About this exercise: Write out again, exactly, the lines below starting at the one with "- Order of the" and ending at the one with "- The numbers".

++++++++++++++++++++

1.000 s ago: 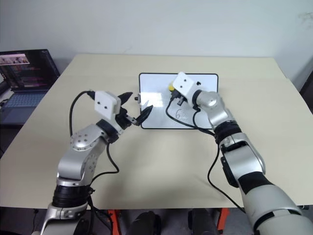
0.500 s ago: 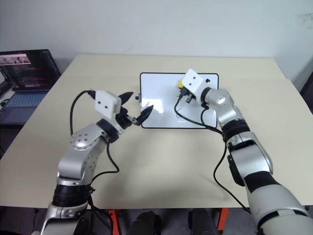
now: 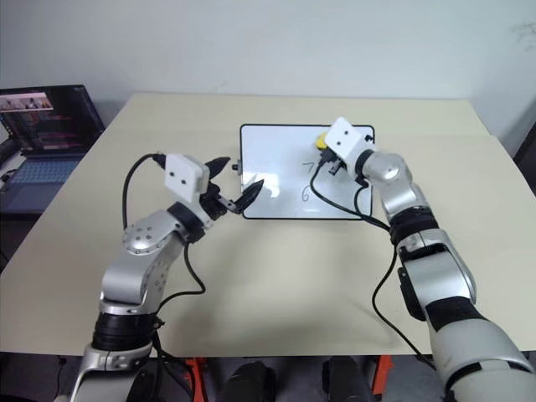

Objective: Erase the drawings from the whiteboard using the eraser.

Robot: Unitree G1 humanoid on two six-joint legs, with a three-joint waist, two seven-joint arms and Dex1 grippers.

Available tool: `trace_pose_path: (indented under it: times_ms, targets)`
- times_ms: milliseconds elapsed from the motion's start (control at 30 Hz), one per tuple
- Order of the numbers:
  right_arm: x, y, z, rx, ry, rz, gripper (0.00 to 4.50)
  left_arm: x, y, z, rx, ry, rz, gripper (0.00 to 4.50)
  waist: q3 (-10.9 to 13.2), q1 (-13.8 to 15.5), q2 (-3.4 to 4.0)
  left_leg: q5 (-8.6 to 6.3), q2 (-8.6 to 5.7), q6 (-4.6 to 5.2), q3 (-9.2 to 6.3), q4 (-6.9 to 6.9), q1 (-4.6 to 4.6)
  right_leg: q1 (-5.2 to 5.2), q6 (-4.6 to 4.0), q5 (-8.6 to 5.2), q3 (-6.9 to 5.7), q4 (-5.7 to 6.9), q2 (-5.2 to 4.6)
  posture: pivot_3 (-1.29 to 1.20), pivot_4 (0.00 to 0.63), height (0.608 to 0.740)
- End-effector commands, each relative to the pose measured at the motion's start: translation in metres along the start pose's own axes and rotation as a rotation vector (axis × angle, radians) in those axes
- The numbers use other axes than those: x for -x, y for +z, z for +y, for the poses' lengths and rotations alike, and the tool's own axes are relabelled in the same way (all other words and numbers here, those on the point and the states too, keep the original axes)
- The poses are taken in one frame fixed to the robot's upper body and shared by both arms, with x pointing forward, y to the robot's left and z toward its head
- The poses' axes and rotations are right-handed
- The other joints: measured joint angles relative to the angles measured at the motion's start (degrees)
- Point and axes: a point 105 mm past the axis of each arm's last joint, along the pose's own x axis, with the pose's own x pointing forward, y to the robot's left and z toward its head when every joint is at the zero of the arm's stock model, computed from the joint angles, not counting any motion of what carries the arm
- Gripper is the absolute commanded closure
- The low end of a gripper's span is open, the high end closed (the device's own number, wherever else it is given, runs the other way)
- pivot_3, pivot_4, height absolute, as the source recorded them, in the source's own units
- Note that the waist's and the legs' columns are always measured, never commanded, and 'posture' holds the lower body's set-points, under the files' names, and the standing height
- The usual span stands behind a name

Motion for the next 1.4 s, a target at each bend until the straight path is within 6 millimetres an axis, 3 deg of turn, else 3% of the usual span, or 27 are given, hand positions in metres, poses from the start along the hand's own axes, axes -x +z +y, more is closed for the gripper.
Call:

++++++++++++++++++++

Result:
- Order of the numbers:
  right_arm: x, y, z, rx, ry, rz, gripper (0.00 to 4.50)
  left_arm: x, y, z, rx, ry, rz, gripper (0.00 to 4.50)
  waist: q3 (-10.9 to 13.2), q1 (-13.8 to 15.5), q2 (-3.4 to 4.0)
  left_leg: q5 (-8.6 to 6.3), q2 (-8.6 to 5.7), q6 (-4.6 to 5.2), q3 (-9.2 to 6.3), q4 (-6.9 to 6.9), q1 (-4.6 to 4.6)
  right_leg: q1 (-5.2 to 5.2), q6 (-4.6 to 4.0), q5 (-8.6 to 5.2), q3 (-6.9 to 5.7), q4 (-5.7 to 6.9), q2 (-5.2 to 4.6)
  posture: pivot_3 (-1.29 to 1.20), pivot_4 (0.00 to 0.63), height (0.608 to 0.740)
- End-effector commands, each relative to the pose measured at the motion's start: translation in metres along the start pose's own axes and rotation as a rotation vector (axis × angle, radians) in those axes
- The numbers use other axes than those: x for -x, y for +z, z for +y, for the poses' lengths and rotations alike, and the tool's own axes are relabelled in the same way (all other words and numbers here, those on the point and the states too, keep the original axes)

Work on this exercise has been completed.